April 28 (Reuters) – Indian shares are poised to open lower on Tuesday, as a spike in oil prices stemming from the ongoing Iran war dampens risk sentiment, while investors track corporate earnings.

GIFT Nifty futures were trading at 24,002 points as of 7:58 a.m. IST, indicating that the benchmark Nifty 50 would open below Monday's close of 24,092.70.

Both the Nifty and Sensex snapped a three-session losing run on Monday, led by a rebound in information technology stocks following last week's sharp selloff.

However, the broader momentum remains constrained due to the unresolved geopolitical tensions, particularly around the Strait of Hormuz – which handles about a fifth of global oil flows – pushing crude prices higher.

Elevated oil prices are a headwind for India, the world's third-largest crude importer, as they heighten inflation risks, pressure economic growth and corporate earnings, and widen the country's import bill.

Brent crude hovered around $109 per barrel as efforts to end the Iran war appear stalled. [O/R]

U.S. President Donald Trump is unhappy with the latest Iranian proposal aimed at ending the conflict, a U.S. official said on Monday.
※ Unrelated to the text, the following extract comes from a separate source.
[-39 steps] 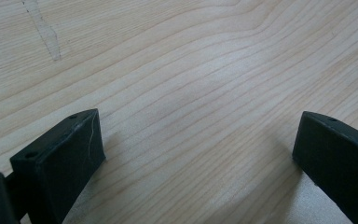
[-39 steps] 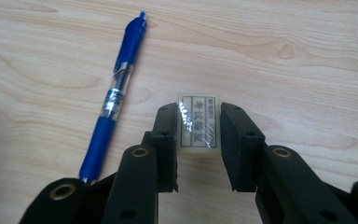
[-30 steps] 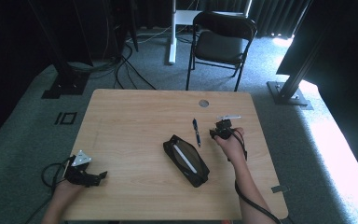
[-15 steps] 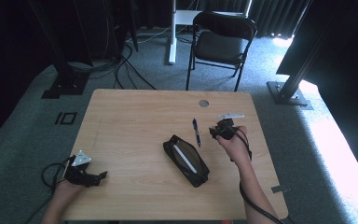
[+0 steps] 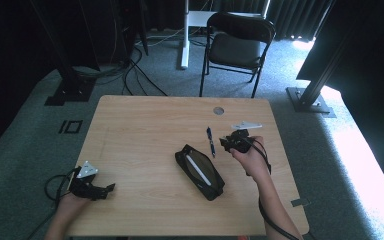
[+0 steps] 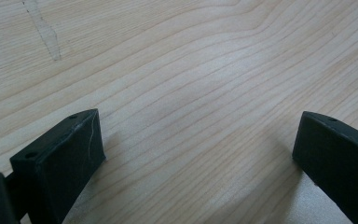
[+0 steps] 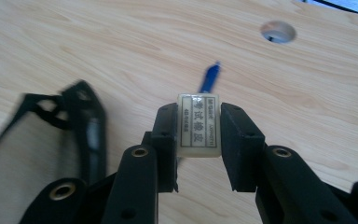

Back home, foreign portfolio investors offloaded domestic stocks worth 11.51 billion rupees ($122.2 million) on Monday, continuing their selling streak to the sixth session.

Domestic institutional investors bought 41.24 billion rupees worth of shares, remaining buyers for a third straight session.

Among individual stocks, Ultratech Cement, the country's largest cement maker by capacity, will be in focus after beating quarterly profit estimates, aided by improved demand amid favourable weather for construction activity.

State-owned miner Coal India reported a larger-than-expected March-quarter profit, driven by higher prices and improved demand.

SBI Cards and Payment Services posted a 14% year-on-year rise in quarterly profit.